**Problem description:** Leave the pictures out and write out exactly the lines from the top of the entries through the line containing "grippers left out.".

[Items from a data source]
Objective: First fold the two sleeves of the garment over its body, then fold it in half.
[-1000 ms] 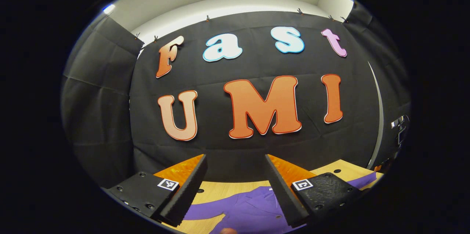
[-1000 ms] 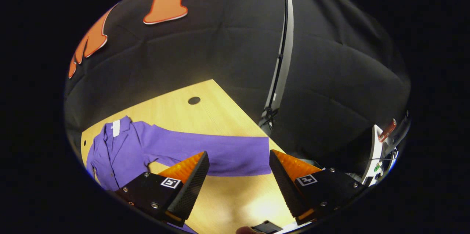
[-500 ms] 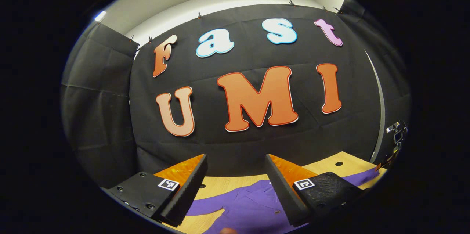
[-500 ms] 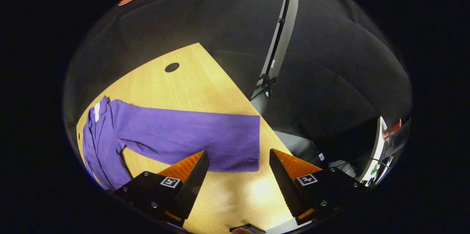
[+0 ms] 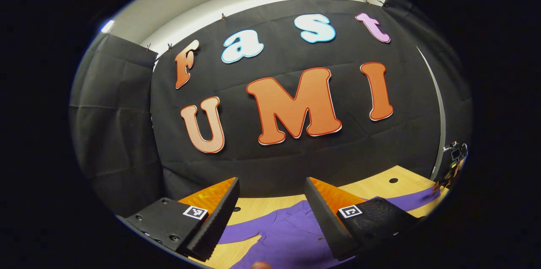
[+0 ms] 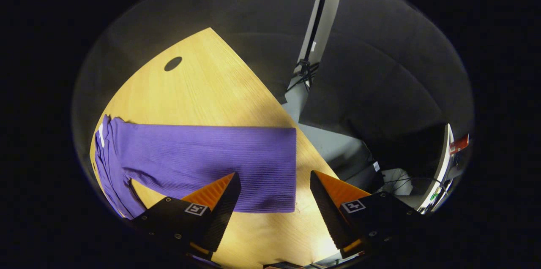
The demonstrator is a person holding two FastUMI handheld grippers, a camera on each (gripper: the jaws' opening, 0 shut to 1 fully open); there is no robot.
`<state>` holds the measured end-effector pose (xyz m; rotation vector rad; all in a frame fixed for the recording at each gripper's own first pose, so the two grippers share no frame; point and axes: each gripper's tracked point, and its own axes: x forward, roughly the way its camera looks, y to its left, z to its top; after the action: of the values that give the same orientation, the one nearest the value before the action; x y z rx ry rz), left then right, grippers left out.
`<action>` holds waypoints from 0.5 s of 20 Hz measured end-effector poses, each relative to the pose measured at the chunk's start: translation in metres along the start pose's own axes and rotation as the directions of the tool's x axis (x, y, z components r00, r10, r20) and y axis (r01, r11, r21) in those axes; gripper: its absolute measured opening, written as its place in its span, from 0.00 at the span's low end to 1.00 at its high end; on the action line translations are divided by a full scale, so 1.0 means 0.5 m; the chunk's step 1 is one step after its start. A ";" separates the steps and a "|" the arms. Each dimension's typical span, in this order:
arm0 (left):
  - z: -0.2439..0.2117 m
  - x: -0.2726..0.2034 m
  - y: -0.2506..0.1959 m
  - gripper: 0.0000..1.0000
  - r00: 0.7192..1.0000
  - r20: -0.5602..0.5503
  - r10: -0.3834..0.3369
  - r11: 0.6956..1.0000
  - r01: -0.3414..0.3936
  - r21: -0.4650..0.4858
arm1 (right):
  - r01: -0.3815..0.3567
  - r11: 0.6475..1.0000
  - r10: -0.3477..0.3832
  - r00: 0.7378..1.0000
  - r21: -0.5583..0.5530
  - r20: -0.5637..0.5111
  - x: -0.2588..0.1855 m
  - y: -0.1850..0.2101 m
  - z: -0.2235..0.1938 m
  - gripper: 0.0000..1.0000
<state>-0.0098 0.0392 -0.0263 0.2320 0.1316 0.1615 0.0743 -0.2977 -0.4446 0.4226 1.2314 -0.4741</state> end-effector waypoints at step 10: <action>-0.007 -0.008 0.001 0.97 1.000 -0.022 0.008 1.000 -0.008 0.008 | -0.011 0.997 0.018 0.997 0.082 -0.081 0.025 0.013 0.003 0.38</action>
<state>-0.0143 0.0397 -0.0290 0.2384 0.1534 0.1716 0.0826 -0.2945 -0.4556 0.5239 1.2900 -0.4998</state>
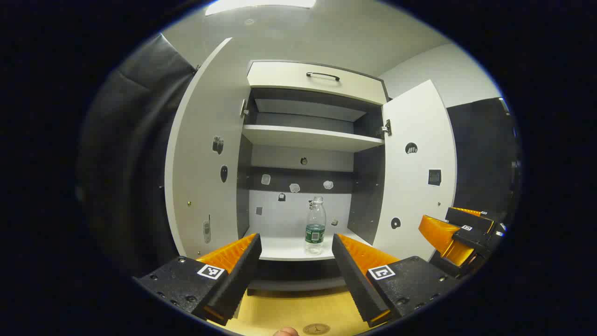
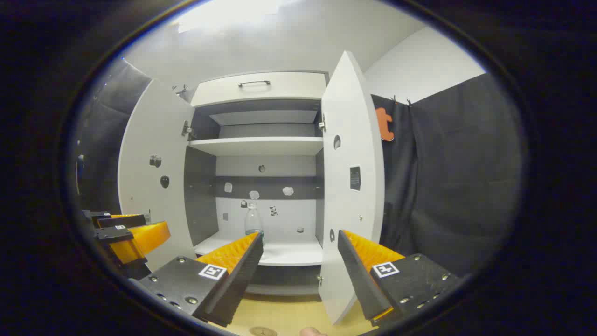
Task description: Grasp the bottle in the cabinet with the left hand and place it on the coaster, then close the right door with the right hand and the left door with the left hand.
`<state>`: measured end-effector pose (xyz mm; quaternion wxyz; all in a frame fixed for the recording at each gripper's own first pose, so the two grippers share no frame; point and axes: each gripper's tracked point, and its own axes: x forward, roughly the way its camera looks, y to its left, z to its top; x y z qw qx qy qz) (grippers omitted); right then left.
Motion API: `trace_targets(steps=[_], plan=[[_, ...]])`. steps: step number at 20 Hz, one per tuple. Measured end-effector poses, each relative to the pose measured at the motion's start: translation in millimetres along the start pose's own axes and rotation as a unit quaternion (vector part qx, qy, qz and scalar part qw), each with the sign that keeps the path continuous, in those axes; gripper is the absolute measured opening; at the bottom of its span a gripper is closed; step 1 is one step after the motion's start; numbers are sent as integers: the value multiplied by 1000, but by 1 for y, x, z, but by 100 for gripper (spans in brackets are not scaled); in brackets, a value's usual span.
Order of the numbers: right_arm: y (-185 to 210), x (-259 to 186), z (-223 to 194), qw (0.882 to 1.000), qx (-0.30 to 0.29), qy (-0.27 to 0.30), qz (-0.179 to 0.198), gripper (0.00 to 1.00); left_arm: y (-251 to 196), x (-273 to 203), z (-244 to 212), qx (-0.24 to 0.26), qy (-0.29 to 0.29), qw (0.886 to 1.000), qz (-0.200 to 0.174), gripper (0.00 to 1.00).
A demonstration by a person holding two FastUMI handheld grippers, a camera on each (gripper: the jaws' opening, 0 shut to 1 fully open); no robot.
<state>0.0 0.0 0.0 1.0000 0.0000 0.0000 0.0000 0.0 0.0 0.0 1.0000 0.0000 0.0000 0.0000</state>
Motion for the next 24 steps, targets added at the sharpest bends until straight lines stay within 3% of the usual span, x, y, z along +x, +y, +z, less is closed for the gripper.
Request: trace_targets(steps=[19,24], plan=[[-8,10,5,1000,2,-1,8,97,-26,27,0,-3,6,1000,-26,96],[-23,1,3,1000,-11,-2,-10,98,-42,70,3,-14,4,998,-67,96]])
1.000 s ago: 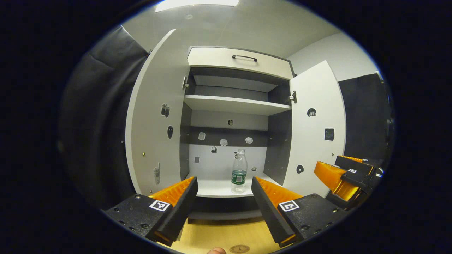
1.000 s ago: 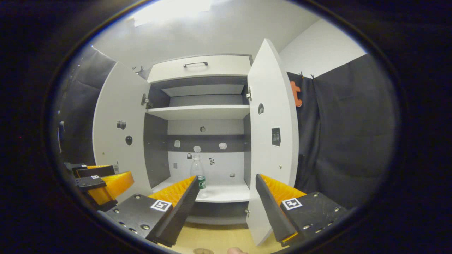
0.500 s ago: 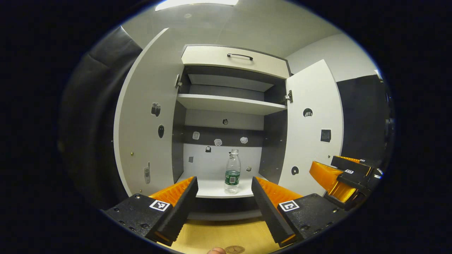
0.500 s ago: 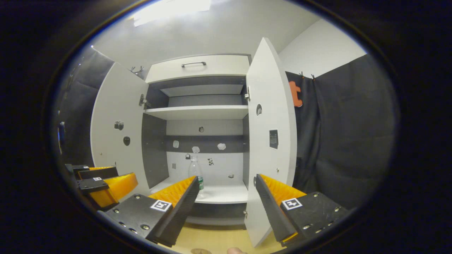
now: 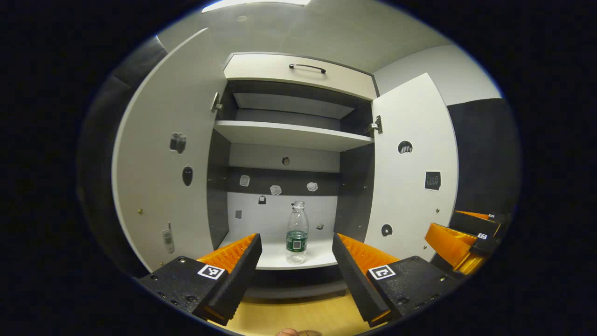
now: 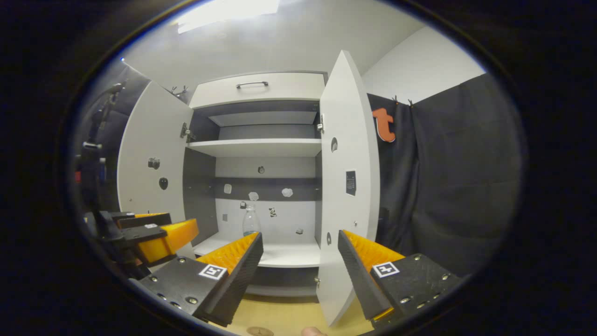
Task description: Grasp the bottle in the cabinet with the left hand and place it on the coaster, then close the right door with the right hand and the left door with the left hand.
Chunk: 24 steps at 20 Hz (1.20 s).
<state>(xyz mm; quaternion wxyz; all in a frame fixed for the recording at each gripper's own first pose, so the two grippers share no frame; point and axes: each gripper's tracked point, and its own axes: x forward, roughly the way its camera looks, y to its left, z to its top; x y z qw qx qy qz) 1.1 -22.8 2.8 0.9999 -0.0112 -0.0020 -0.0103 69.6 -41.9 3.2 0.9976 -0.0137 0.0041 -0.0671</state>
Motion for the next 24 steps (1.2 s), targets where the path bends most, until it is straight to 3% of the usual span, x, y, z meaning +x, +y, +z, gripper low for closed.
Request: trace_targets(steps=[3,5,10,14,21,23,24], plan=[[-15,-6,-3,1000,1,2,-20,98,-10,34,-10,-12,12,999,-35,93],[-27,-10,-5,999,2,4,-35,97,-11,61,-17,-17,20,999,-47,99],[-59,-19,-11,997,1,3,-72,98,10,135,-39,-11,40,999,-34,96],[-85,-22,-15,994,-8,9,-104,99,11,182,-56,-11,59,997,-48,96],[-108,-21,-26,991,-3,18,-131,98,14,237,-72,-5,80,995,-56,95],[-113,-21,-29,991,0,20,-136,98,19,244,-78,11,90,994,-57,92],[-114,-21,-30,990,3,21,-137,97,21,247,-81,14,95,994,-56,84]])
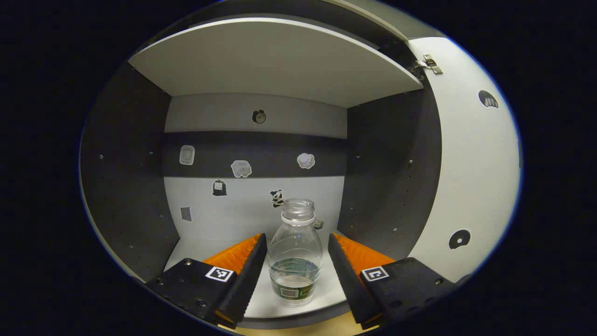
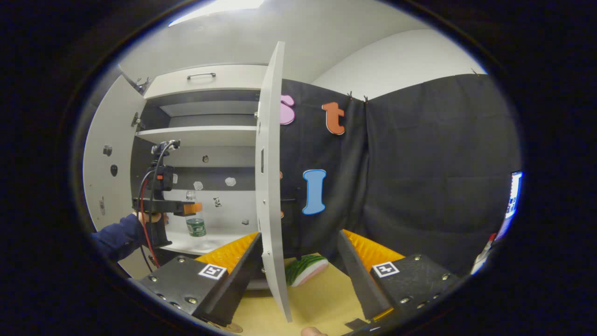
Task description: Grasp the bottle in the cabinet with the left hand and place it on the coaster, then close the right door with the right hand and the left door with the left hand.
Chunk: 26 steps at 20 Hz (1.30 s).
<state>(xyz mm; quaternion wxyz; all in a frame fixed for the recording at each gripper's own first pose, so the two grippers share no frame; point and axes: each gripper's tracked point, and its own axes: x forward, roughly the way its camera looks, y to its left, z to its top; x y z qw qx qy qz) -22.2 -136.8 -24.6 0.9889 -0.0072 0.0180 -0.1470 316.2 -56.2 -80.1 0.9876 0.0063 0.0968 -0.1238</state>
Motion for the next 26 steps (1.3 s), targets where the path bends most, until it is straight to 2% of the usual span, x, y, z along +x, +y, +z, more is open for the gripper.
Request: trace_targets(steps=[2,7,12,16,19,22,26], plan=[[-2,4,-2,1000,4,3,-1,97,2,3,3,-2,-8,1000,-1,77],[-3,4,-1,1000,11,6,2,98,1,-12,4,-4,-6,1000,-14,75],[-3,2,3,1000,11,2,13,98,-22,-56,11,-14,-17,998,-54,75],[-7,-1,8,1000,14,-3,18,98,-45,-95,0,-21,-20,995,-96,75],[-12,-2,9,1000,16,-5,16,98,-61,-118,-23,-10,-22,991,-131,75],[-17,-3,11,1000,14,-6,13,98,-78,-137,-55,-27,-13,986,-166,75],[-20,-4,14,1000,7,-10,9,98,-84,-157,-113,-48,16,981,-189,75]])
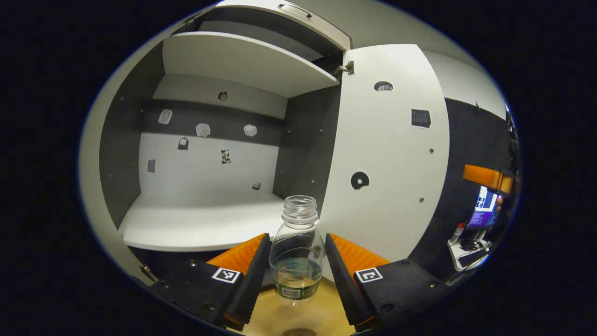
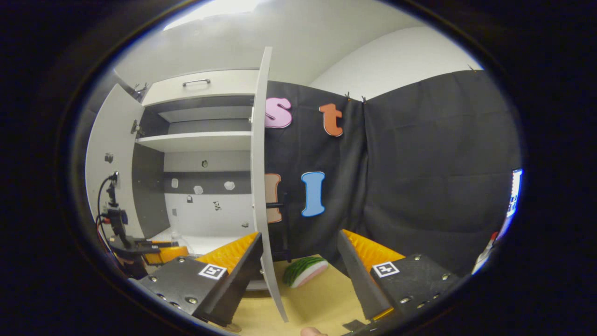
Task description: Grasp the bottle in the cabinet with the left hand and place it on the coaster, then close the right door with the right hand and the left door with the left hand.
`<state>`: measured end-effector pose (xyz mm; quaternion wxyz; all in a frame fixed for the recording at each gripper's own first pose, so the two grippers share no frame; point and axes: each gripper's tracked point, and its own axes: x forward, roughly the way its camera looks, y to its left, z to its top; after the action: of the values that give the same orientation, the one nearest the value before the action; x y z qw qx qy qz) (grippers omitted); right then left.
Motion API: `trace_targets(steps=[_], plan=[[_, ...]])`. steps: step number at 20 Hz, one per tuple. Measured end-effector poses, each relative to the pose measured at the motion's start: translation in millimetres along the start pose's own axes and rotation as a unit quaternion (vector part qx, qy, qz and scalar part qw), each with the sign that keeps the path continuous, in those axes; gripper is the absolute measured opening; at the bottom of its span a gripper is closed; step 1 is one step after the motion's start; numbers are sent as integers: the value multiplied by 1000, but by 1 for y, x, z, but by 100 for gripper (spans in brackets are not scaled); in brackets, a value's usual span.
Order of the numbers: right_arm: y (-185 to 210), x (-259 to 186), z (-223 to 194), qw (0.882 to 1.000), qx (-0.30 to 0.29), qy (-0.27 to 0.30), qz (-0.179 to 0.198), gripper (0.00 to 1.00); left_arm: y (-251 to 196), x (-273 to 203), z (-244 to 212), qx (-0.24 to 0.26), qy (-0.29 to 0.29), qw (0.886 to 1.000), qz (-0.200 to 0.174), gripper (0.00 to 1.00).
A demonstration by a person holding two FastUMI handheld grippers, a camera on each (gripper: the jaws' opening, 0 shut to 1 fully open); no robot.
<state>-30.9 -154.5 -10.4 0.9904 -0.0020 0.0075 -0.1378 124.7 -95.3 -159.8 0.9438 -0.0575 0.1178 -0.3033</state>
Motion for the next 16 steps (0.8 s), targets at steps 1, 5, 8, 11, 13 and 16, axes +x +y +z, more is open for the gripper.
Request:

**Solution:**
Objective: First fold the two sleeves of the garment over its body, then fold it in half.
[-1000 ms] 
[-1000 ms] 
[-500 ms] 
[-500 ms] 
[+0 ms] 
[+0 ms] 
The demonstrator is a person holding two FastUMI handheld grippers, a camera on each (gripper: the jaws' opening, 0 shut to 1 fully open); there is no robot.
`<state>` holds the measured end-effector pose (xyz m; rotation vector rad; all in a frame fixed for the recording at each gripper's own first pose, so the two grippers share no frame; point and axes: each gripper's tracked point, and its own axes: x forward, roughly the way its camera looks, y to its left, z to its top; after the action: of the values that give the same orientation, the one nearest the value before the action; x y z rx ry rz), left then right, grippers left out.

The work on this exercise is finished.